WHAT THIS TASK INVOLVES
What lines of the data hold the string "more"? Copy them all.

######

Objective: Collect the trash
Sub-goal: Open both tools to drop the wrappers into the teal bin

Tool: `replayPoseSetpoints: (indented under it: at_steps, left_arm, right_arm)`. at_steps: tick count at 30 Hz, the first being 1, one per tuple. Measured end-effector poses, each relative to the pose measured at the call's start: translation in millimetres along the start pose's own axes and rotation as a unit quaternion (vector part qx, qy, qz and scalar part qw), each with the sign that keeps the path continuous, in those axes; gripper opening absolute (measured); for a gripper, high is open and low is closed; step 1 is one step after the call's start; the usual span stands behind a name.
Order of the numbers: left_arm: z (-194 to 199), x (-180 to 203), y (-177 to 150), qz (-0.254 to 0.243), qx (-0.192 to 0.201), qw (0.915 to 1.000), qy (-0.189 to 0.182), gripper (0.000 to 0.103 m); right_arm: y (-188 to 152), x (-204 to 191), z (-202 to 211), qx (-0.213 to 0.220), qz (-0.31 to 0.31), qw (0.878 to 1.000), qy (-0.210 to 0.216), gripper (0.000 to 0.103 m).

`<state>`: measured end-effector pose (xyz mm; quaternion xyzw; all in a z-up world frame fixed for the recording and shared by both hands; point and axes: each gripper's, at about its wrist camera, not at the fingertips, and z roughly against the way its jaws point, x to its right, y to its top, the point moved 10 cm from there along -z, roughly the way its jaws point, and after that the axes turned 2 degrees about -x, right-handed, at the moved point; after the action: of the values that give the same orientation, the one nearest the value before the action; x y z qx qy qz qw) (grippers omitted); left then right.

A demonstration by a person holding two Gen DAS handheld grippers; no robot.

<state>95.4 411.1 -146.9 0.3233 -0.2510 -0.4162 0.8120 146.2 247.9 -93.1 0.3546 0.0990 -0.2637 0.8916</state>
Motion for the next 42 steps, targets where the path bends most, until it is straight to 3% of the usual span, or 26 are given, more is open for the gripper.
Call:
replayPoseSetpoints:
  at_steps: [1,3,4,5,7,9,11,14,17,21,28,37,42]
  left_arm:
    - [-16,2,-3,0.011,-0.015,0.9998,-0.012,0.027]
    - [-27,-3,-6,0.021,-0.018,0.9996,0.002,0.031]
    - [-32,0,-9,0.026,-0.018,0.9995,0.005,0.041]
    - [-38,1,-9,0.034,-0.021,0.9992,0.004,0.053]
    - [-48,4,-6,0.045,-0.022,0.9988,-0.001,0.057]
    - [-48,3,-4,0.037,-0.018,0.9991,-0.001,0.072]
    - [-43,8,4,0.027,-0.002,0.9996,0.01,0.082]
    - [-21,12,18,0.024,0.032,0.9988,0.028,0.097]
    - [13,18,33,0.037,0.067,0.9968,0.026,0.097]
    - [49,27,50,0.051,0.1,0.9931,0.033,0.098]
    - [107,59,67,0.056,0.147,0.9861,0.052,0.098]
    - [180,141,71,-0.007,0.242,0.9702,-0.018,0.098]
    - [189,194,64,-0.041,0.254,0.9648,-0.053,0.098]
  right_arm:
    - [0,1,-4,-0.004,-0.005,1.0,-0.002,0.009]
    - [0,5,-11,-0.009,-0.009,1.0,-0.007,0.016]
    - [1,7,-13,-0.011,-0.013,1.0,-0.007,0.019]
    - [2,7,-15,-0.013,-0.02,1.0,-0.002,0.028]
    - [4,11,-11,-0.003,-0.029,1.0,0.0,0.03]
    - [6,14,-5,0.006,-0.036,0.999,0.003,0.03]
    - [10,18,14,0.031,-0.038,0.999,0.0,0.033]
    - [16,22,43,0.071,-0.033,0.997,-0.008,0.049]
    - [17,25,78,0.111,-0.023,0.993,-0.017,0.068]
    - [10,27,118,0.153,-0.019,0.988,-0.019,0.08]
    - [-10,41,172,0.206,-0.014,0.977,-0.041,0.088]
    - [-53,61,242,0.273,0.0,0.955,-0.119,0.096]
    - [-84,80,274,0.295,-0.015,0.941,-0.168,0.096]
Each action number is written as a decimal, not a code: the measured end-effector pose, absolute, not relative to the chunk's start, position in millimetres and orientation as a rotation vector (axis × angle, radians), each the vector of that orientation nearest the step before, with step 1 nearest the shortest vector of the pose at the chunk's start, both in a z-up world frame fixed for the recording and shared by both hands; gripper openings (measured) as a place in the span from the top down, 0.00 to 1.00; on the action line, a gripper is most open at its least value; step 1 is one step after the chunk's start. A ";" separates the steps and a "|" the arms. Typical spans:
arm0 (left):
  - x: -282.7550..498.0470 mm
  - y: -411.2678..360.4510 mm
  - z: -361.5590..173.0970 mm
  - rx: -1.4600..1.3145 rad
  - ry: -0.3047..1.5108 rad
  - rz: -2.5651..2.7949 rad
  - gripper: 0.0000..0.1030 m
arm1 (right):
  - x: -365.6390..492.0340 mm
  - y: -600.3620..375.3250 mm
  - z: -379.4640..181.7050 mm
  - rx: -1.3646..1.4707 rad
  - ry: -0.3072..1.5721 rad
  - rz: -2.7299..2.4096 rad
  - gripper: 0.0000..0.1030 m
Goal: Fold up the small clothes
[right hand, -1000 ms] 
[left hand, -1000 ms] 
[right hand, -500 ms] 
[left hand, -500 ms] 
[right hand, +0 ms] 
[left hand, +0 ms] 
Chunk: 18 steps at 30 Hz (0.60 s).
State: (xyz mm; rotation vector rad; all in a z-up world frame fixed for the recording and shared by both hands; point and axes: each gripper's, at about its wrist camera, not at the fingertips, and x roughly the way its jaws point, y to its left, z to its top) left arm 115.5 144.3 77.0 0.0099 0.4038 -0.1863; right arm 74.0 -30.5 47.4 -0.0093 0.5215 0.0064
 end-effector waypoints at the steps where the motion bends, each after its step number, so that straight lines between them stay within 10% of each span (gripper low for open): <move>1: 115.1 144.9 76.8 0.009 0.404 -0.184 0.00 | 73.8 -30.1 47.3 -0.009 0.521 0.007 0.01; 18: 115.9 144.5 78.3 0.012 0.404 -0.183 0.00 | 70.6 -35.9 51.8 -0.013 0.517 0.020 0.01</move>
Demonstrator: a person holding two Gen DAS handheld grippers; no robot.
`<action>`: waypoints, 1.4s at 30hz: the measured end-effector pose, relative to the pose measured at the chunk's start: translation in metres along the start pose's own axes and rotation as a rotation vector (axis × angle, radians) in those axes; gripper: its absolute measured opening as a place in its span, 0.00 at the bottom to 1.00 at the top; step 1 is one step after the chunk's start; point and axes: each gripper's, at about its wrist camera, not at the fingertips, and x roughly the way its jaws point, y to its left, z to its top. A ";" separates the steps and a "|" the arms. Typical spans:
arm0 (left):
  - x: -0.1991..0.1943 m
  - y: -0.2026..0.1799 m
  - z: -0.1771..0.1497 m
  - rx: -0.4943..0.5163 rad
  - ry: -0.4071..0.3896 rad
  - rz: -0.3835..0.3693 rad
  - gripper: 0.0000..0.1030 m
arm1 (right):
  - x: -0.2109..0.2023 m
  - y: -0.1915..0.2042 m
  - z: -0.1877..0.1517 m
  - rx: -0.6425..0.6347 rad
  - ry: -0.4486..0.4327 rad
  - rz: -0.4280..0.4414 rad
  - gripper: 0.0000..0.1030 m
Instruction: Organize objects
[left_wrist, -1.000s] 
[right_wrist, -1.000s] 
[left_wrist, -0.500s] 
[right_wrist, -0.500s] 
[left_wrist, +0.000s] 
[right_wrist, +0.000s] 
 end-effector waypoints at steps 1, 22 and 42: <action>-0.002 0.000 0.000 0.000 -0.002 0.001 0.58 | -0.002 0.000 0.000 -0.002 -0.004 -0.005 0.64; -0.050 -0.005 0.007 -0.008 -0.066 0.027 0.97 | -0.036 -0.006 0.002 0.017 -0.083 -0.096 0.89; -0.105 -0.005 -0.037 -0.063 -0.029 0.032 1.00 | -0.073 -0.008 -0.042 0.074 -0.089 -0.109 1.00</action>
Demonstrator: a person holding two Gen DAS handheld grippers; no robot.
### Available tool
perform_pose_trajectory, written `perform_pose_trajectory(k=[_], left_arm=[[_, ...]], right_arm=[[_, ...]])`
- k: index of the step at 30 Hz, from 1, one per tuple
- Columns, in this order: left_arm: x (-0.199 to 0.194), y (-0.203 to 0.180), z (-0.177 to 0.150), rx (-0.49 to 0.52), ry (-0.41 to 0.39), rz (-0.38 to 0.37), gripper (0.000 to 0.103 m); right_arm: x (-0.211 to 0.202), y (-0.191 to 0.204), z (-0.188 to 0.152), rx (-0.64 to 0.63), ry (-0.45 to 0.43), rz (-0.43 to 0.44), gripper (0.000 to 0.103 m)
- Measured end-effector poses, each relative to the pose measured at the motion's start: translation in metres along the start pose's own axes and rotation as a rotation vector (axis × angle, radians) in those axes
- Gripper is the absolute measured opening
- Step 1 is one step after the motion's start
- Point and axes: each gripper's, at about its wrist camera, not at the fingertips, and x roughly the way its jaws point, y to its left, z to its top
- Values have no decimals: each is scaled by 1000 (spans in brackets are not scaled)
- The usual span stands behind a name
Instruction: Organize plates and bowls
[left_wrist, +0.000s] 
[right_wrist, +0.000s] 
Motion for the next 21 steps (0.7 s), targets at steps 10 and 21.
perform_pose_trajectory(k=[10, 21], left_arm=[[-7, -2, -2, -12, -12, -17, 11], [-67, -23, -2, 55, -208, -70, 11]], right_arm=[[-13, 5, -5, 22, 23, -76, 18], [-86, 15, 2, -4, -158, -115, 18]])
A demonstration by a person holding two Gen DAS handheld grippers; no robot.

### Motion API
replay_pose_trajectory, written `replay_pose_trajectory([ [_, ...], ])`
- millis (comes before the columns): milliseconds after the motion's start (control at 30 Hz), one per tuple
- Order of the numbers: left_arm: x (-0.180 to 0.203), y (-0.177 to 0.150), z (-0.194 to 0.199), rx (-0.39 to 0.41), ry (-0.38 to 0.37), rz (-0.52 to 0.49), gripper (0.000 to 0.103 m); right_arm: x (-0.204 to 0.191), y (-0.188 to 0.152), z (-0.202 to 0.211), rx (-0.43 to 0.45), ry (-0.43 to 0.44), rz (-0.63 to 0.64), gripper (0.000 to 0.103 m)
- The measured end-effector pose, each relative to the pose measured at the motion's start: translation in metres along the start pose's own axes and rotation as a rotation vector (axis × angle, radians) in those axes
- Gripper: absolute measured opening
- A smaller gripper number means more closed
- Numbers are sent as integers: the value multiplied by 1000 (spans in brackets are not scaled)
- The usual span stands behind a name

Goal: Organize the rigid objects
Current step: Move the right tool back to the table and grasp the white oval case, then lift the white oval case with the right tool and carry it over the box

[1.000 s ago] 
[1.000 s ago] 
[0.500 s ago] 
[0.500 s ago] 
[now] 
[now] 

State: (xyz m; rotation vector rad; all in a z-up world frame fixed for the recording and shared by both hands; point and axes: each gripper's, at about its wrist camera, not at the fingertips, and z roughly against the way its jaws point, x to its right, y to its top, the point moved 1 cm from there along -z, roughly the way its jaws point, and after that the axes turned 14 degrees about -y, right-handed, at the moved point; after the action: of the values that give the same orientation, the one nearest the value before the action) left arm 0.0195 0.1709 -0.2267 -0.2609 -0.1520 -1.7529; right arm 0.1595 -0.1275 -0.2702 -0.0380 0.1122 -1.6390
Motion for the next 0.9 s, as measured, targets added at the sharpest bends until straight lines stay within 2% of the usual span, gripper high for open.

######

EXPECTED ANSWER
Motion for the next 42 steps, targets where the path bends most, until it is straight to 3% of the usual span, or 26 are given, more is open for the gripper.
- A smaller gripper number means more closed

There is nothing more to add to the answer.